▶ What you should do
Give the data below again exactly as it stands. Omit the pictures.

━━━━━━━━

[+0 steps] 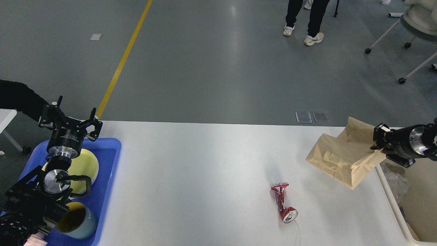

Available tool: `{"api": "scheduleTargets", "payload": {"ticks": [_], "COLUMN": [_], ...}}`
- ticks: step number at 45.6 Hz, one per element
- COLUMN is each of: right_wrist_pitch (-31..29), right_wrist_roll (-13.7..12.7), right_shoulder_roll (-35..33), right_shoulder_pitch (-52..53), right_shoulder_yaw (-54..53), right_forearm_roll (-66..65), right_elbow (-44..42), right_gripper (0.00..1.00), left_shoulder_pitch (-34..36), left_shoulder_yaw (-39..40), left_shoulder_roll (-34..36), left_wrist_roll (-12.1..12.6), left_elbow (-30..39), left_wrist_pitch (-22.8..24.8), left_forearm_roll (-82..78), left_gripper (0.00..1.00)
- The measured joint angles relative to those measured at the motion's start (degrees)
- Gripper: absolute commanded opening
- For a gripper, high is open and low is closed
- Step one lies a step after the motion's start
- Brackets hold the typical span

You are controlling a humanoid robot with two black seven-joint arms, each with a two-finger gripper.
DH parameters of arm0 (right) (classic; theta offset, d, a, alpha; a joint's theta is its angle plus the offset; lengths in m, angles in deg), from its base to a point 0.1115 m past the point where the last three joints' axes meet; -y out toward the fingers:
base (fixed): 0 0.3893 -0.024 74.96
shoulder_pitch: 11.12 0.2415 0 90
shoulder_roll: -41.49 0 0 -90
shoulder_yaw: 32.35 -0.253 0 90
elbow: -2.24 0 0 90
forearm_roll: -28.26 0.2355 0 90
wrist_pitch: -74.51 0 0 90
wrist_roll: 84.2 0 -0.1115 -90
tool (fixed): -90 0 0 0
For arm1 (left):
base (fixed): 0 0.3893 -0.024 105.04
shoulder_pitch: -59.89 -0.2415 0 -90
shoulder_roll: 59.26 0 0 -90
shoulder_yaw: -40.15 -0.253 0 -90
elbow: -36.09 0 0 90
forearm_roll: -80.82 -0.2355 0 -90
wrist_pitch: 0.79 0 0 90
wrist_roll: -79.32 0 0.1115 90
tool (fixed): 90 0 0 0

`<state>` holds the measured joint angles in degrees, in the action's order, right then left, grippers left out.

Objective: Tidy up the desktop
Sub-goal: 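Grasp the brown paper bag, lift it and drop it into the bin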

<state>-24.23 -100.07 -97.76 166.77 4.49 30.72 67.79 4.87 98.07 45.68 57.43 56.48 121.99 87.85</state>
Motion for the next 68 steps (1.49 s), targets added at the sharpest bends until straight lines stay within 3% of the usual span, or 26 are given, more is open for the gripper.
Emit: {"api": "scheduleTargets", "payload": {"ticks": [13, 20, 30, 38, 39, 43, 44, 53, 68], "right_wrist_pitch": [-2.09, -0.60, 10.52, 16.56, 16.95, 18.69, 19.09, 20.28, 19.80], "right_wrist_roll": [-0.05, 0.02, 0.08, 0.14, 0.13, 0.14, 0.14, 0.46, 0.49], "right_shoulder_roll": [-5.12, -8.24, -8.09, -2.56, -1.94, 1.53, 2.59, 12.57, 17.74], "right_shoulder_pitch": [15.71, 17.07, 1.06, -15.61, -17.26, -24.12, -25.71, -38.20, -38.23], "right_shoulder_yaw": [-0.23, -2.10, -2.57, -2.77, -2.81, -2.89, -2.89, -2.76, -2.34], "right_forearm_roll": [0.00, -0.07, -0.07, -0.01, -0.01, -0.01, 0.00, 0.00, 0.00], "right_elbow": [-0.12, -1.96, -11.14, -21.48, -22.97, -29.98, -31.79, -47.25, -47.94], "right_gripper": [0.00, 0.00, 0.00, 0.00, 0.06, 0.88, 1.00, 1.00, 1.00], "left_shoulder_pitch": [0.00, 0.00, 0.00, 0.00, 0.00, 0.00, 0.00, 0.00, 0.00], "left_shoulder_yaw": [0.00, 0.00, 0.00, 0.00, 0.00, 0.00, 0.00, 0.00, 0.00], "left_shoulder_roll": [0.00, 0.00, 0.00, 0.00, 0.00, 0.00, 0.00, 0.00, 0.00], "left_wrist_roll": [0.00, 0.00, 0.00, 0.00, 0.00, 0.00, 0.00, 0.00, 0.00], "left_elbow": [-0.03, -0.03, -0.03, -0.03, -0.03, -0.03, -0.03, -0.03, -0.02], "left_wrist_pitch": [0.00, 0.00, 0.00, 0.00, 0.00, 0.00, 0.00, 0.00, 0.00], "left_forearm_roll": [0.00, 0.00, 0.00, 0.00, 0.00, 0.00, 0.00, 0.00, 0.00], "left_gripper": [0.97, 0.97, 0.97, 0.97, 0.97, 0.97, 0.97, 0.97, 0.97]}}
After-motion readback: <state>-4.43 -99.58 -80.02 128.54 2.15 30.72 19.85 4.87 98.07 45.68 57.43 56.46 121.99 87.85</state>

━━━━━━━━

▶ Exercise answer
[+0 steps] 

Available tool: `{"api": "scheduleTargets", "payload": {"ticks": [_], "COLUMN": [_], ...}}`
- ticks: step number at 45.6 Hz, one per element
- COLUMN is each of: right_wrist_pitch (-31..29), right_wrist_roll (-13.7..12.7), right_shoulder_roll (-35..33), right_shoulder_pitch (-52..53), right_shoulder_yaw (-54..53), right_forearm_roll (-66..65), right_elbow (-44..42), right_gripper (0.00..1.00), left_shoulder_pitch (-34..36), left_shoulder_yaw (-39..40), left_shoulder_roll (-34..36), left_wrist_roll (-12.1..12.6), left_elbow (-30..39), left_wrist_pitch (-22.8..24.8), left_forearm_roll (-82..78), left_gripper (0.00..1.00)
- The measured joint angles relative to those measured at the motion's start (degrees)
- Gripper: absolute commanded opening
- For a gripper, high is open and low is closed
- Step one lies a step after the motion's start
- Brackets hold the typical span

You are controlling a humanoid robot with two black seven-joint arms, each with a two-finger gripper.
DH parameters of arm0 (right) (classic; theta offset, d, a, alpha; a joint's theta is its angle plus the offset; lengths in m, angles in deg), from its base to a point 0.1115 m past the point where the last three joints' axes meet; -y out toward the fingers:
base (fixed): 0 0.3893 -0.024 74.96
shoulder_pitch: 11.12 0.2415 0 90
shoulder_roll: -41.49 0 0 -90
shoulder_yaw: 32.35 -0.253 0 90
elbow: -2.24 0 0 90
forearm_roll: -28.26 0.2355 0 90
wrist_pitch: -74.51 0 0 90
wrist_roll: 84.2 0 -0.1115 -90
tool (fixed): -90 0 0 0
For arm1 (left):
base (fixed): 0 0.3893 -0.024 105.04
shoulder_pitch: -59.89 -0.2415 0 -90
shoulder_roll: 59.26 0 0 -90
shoulder_yaw: -40.15 -0.253 0 -90
elbow: -36.09 0 0 90
forearm_roll: -80.82 -0.2355 0 -90
wrist_pitch: 0.79 0 0 90
wrist_roll: -79.32 0 0.1115 90
tool (fixed): 90 0 0 0

`<state>` holds the measured joint angles in degrees, in the action's order, right then left, grippers left out.

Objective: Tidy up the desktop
Sub-goal: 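Grasp the brown paper bag, lift it and drop it into the bin
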
<state>-24.23 -100.07 -97.76 166.77 4.49 30.72 67.79 4.87 98.07 45.68 57.43 56.48 121.99 87.85</state>
Motion for the next 68 steps (1.49 s), targets added at the sharpest bends until straight lines stay within 3% of the usual span, or 26 are given, more is open for the gripper.
Emit: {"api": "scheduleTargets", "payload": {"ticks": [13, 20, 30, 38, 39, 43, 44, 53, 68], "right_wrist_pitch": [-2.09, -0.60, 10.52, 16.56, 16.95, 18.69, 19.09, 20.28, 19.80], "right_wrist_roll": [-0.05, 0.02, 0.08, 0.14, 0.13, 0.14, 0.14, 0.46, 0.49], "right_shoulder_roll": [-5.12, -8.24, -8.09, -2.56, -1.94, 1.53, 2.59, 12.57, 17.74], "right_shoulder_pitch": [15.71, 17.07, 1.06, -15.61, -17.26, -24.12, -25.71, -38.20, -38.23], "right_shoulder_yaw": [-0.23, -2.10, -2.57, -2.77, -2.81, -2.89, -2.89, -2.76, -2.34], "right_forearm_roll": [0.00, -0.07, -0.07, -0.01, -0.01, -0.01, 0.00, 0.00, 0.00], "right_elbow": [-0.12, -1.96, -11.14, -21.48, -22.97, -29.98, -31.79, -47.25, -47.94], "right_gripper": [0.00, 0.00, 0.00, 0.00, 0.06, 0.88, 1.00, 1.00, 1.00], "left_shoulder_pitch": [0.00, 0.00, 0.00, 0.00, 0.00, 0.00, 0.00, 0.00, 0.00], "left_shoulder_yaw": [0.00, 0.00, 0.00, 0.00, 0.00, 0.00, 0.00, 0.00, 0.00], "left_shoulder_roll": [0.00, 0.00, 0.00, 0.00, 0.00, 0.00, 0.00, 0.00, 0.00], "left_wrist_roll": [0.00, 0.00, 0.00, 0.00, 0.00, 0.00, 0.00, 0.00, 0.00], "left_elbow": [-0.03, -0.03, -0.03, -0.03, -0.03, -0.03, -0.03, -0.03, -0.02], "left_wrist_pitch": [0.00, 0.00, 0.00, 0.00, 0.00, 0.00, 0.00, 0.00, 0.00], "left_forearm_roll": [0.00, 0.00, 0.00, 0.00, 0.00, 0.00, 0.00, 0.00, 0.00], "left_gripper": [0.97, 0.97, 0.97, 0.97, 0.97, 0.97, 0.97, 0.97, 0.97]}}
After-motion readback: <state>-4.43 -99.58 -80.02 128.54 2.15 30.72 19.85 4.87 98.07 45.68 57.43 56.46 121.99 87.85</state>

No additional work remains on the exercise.